Last Updated on April 28, 2020 by Heather Hart, ACSM EP, CSCS
I didn’t intend to do any of these crazy virtual challenges. You see, I’m currently a recovering ultra-runner. Quite literally recovering – I spent the majority of 2018 & 2019 running myself into the ground, chasing insane ultra goals (100 milers, Barkley Fall Classic, Georgia Death Race…) while simultaneously grieving the death of my father. It’s not that I won’t return to the ultra world – I most definitely will – it’s just that I desperately needed a break. And my body let me know by systematically falling apart.

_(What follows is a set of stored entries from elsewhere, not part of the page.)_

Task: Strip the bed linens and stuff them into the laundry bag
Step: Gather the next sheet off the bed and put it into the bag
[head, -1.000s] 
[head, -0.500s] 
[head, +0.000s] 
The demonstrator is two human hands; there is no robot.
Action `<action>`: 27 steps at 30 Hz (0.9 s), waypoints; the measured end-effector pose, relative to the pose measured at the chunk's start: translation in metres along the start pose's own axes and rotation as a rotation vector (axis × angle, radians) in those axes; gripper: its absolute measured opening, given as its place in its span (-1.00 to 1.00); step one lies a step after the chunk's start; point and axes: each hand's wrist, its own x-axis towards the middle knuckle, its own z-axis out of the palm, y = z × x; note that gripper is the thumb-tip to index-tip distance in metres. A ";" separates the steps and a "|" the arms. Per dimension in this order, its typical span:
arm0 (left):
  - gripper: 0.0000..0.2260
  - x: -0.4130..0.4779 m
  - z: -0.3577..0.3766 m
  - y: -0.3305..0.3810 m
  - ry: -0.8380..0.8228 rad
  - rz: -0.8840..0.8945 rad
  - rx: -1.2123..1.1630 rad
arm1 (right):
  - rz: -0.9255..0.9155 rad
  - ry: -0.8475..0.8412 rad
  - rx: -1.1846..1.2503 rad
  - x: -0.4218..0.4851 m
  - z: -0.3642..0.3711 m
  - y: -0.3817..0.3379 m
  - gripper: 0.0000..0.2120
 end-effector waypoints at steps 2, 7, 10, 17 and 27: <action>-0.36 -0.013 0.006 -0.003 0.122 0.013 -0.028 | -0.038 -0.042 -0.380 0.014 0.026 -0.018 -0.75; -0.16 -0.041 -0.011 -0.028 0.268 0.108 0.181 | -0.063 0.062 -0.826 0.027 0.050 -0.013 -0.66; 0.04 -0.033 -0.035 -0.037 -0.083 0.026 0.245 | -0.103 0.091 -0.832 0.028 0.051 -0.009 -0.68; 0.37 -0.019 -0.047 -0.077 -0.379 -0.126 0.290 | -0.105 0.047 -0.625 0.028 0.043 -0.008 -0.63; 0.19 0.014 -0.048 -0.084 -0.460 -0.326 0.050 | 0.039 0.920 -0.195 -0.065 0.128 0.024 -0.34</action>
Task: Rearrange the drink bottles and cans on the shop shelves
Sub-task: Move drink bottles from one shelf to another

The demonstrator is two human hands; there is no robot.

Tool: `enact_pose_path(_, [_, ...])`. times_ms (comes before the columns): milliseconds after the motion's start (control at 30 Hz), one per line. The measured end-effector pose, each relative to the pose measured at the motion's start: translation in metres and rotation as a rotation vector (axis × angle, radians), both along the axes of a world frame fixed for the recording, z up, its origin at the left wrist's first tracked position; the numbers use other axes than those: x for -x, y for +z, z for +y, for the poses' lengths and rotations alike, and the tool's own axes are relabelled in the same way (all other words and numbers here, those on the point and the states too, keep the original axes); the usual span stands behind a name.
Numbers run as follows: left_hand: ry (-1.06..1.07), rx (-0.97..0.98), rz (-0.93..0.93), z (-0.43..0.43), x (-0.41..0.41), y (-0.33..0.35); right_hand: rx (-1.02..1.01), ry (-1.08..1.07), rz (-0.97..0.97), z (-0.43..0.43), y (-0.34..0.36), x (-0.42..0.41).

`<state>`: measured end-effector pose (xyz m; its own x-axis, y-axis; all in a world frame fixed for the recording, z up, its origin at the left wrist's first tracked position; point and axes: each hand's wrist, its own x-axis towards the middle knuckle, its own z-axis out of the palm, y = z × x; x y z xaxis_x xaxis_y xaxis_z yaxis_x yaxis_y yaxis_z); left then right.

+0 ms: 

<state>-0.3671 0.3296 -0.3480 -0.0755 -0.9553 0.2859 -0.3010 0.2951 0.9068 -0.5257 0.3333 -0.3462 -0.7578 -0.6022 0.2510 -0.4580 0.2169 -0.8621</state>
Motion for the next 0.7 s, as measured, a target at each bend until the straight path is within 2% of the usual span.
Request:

I started 2020 in a physical and emotional slump, which seems only fitting, considering the state of the world right now. But right before we were all advised to social distance (literally two days before) my husband finally got me to show up to the start line of the Palmetto Swamp Fox Adventure Race. An event he’s been begging me to do for YEARS, but we could never attend because I always had an ultra that took precedence. Admittedly, I had an amazing time, and it sparked something inside of me that I desperately needed: a resurgence of enthusiasm for movement, without feeling like I had to run a ridiculous amount of miles to enjoy myself.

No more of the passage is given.